🎨
Neovimで最後に選択したカラースキームを次回起動時に復元する方法
はじめに
Neovimで気分や作業内容に応じてカラースキームを変更することがあります。しかし、デフォルトでは次回起動時に設定ファイルで指定したカラースキームに戻ってしまいます。
本記事では、最後に選択したカラースキームを自動的に保存し、次回起動時に復元する方法を紹介します。
実装方法
1. カラースキーム変更時の自動保存を設定
カラースキームが変更されたときに自動的に保存する autocmd を設定します。
この設定は、init.lua や lua/config/autocmds.lua などの適切な場所に配置してください。
-- カラースキーム変更時に自動保存
vim.api.nvim_create_autocmd('ColorScheme', {
desc = 'Save colorscheme selection for next session',
group = vim.api.nvim_create_augroup('colorscheme-persist', { clear = true }),
callback = function()
local colorscheme = vim.g.colors_name
if colorscheme then
local cache_dir = vim.fn.stdpath 'cache'
local colorscheme_file = cache_dir .. '/colorscheme.txt'
local file = io.open(colorscheme_file, 'w')
if file then
file:write(colorscheme)
file:close()
end
end
end,
})
2. 起動時にカラースキームを復元
起動時に保存されたカラースキームを読み込む処理を追加します。
-- 保存されたカラースキームを読み込む
local function load_colorscheme()
local cache_dir = vim.fn.stdpath 'cache'
local colorscheme_file = cache_dir .. '/colorscheme.txt'
local file = io.open(colorscheme_file, 'r')
if file then
local saved_colorscheme = file:read '*a'
file:close()
-- 改行を除去
saved_colorscheme = saved_colorscheme:gsub('\n', '')

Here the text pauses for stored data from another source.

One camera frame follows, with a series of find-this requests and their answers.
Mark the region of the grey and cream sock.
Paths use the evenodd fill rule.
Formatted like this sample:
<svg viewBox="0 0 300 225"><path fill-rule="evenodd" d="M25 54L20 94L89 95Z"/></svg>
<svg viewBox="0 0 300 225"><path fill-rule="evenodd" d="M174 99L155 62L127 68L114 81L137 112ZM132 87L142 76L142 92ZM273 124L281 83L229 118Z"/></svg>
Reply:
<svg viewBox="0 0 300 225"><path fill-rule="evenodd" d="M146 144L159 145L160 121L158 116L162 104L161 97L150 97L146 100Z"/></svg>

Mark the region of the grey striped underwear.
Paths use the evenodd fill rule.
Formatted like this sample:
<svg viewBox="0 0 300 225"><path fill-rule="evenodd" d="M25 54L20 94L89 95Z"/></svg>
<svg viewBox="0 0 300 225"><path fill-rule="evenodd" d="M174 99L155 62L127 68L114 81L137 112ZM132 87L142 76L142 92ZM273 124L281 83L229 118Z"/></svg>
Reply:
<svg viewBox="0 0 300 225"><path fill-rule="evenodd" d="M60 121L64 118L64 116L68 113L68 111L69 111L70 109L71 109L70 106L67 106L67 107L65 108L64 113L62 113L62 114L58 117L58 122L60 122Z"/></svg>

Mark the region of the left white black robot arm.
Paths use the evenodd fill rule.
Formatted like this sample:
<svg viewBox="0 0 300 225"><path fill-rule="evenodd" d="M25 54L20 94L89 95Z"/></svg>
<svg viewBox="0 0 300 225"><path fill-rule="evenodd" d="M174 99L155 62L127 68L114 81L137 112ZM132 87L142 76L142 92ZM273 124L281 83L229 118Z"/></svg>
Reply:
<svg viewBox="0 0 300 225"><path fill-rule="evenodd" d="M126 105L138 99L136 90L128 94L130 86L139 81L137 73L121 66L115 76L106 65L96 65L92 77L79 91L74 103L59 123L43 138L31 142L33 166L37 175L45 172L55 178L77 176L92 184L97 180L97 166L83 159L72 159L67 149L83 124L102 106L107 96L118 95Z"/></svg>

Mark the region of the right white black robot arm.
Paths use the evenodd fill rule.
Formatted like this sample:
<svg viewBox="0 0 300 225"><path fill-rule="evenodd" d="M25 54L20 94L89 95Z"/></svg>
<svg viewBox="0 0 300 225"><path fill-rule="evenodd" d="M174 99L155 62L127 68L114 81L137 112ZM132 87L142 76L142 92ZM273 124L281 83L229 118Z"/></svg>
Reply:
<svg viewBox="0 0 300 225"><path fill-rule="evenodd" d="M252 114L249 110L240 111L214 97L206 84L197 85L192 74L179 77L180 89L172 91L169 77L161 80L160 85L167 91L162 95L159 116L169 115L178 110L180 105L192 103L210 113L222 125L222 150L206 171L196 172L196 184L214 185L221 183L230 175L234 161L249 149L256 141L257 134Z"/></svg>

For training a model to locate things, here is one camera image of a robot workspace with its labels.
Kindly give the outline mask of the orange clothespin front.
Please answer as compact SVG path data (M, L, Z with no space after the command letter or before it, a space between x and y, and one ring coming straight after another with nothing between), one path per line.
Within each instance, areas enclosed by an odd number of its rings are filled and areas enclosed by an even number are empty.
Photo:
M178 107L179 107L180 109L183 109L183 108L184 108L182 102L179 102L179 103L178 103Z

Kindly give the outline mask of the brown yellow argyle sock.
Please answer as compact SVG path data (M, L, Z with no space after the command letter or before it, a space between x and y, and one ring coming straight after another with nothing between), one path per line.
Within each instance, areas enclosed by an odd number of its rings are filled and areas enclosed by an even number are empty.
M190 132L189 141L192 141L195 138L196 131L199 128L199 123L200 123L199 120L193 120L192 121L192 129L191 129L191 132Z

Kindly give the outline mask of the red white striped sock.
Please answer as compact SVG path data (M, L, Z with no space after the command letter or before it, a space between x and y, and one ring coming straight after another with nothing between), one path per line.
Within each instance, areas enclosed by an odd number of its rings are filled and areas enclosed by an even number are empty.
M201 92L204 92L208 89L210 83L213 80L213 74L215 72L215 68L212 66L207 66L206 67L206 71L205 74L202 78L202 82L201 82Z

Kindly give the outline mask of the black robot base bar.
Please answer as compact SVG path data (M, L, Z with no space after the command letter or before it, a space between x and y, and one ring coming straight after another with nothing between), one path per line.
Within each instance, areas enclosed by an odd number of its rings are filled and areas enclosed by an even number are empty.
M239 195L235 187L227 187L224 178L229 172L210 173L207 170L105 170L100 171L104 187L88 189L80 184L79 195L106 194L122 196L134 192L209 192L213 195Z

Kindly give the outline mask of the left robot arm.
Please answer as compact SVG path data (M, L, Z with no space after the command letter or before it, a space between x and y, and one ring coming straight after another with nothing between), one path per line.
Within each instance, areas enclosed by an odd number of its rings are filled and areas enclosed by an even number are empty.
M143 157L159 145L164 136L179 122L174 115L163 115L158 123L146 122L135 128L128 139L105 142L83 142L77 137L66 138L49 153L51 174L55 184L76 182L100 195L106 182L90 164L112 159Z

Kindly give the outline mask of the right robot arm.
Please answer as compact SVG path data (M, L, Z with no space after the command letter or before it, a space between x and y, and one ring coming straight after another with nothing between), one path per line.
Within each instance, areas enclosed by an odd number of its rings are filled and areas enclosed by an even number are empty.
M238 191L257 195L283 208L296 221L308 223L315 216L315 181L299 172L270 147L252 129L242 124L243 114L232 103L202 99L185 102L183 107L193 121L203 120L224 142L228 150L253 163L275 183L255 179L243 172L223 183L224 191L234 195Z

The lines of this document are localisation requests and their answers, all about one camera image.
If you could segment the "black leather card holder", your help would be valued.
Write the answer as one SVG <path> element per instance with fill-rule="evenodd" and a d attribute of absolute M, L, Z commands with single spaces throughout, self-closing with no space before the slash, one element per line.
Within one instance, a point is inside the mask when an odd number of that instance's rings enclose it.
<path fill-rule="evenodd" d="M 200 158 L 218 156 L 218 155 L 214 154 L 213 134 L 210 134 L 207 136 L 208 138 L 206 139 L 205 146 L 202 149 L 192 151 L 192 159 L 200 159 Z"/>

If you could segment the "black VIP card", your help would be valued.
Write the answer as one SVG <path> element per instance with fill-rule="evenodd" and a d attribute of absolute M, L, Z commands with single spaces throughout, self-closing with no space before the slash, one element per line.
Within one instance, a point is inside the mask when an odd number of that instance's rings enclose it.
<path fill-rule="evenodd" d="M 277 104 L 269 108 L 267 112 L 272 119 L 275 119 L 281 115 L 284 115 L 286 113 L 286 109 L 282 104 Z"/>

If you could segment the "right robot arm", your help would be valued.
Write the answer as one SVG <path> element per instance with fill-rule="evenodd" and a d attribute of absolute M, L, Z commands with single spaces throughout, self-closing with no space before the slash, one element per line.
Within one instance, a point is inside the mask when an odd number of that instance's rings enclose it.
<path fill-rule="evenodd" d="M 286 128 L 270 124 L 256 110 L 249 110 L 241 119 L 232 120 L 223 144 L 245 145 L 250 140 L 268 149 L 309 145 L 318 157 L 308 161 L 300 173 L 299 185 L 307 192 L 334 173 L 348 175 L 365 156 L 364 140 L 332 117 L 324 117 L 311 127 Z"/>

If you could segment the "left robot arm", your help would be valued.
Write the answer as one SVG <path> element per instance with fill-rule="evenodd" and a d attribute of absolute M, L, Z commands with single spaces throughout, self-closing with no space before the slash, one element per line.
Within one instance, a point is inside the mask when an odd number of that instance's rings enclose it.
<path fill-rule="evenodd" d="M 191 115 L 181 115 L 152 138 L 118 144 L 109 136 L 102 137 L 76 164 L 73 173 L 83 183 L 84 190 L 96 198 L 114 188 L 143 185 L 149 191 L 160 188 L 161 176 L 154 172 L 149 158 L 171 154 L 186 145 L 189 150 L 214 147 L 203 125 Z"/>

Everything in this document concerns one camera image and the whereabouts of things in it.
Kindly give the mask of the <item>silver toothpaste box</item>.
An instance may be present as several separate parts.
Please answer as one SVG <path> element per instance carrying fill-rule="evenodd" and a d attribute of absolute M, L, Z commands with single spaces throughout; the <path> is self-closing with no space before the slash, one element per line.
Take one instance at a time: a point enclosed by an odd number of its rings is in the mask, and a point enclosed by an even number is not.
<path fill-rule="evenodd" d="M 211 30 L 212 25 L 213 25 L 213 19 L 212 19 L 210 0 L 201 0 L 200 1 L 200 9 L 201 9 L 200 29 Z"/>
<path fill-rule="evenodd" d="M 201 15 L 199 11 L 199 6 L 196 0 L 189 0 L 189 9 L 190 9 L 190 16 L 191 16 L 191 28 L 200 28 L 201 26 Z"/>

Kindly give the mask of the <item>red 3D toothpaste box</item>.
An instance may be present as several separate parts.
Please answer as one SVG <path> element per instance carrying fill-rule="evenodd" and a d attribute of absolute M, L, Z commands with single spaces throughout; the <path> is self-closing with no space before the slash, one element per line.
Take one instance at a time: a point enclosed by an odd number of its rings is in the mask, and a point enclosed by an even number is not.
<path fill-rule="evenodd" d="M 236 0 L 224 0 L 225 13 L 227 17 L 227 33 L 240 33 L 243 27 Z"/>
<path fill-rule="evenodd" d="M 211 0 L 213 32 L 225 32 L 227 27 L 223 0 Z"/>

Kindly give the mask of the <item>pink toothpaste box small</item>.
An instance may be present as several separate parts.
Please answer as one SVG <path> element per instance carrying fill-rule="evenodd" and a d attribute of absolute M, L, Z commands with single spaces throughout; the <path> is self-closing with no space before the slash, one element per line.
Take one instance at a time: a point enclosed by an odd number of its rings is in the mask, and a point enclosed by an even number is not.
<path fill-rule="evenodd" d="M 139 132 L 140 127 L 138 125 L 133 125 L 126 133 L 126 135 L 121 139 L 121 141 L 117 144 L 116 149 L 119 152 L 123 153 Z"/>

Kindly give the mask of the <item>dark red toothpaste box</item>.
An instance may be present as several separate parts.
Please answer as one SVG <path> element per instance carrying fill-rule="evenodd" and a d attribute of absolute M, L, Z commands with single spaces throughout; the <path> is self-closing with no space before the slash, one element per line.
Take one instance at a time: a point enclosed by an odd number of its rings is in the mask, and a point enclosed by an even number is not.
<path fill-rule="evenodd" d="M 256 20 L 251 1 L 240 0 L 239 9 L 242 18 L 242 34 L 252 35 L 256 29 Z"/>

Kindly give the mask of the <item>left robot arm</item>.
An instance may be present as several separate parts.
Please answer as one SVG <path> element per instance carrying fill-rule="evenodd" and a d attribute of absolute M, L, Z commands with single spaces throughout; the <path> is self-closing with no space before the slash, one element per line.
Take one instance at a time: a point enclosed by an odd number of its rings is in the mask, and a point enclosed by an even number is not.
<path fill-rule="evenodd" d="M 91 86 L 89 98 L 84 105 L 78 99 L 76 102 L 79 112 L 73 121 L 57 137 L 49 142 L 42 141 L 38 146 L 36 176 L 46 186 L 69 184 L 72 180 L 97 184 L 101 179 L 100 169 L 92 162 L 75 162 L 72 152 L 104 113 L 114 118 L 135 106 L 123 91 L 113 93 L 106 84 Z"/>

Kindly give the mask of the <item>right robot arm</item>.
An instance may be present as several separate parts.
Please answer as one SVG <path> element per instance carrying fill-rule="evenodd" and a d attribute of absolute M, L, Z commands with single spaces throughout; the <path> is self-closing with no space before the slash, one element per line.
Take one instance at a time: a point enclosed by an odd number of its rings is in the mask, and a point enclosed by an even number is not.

-- カラースキームを適用(エラーハンドリング付き)
local ok = pcall(vim.cmd.colorscheme, saved_colorscheme)
if not ok then
-- 失敗したらデフォルトのカラースキームを使用
vim.cmd.colorscheme 'default'
end
else
-- ファイルがなければデフォルトを使用
vim.cmd.colorscheme 'default'
end
end
-- Neovim起動時に実行
load_colorscheme()
仕組みの解説
保存処理
-
ColorSchemeイベントが発生したとき(カラースキームが変更されたとき)にコールバックが実行される -
vim.g.colors_nameから現在のカラースキーム名を取得 -
vim.fn.stdpath('cache')でキャッシュディレクトリのパスを取得 -
colorscheme.txtファイルにカラースキーム名を書き込み
読み込み処理
- Neovim起動時に
load_colorscheme()関数が実行される - キャッシュディレクトリから
colorscheme.txtを読み込み - ファイルが存在すれば保存されたカラースキームを適用
- ファイルが存在しない、または読み込みに失敗した場合はデフォルトのカラースキームを適用
カラースキームの切り替え方法
Neovimにはデフォルトでいくつかのカラースキームが含まれています。
コマンドで切り替え:
:colorscheme blue
:colorscheme darkblue
:colorscheme desert
:colorscheme habamax
:colorscheme lunaperche
:colorscheme slate
Telescopeがインストールされている場合は、より便利に切り替えられる:
:Telescope colorscheme
変更したカラースキームは自動的に保存され、次回起動時に復元されます。
まとめ
この方法を使うことで、Neovimで最後に選択したカラースキームを次回起動時に自動的に復元できます。
ポイント:
-
ColorSchemeイベントで自動保存 - キャッシュディレクトリにテキストファイルで保存
- 起動時に保存されたカラースキームを読み込み
- エラーハンドリングでフォールバック設定
これにより、気分に応じてカラースキームを変更して、次回起動時にそのカラースキームが維持されるようになります。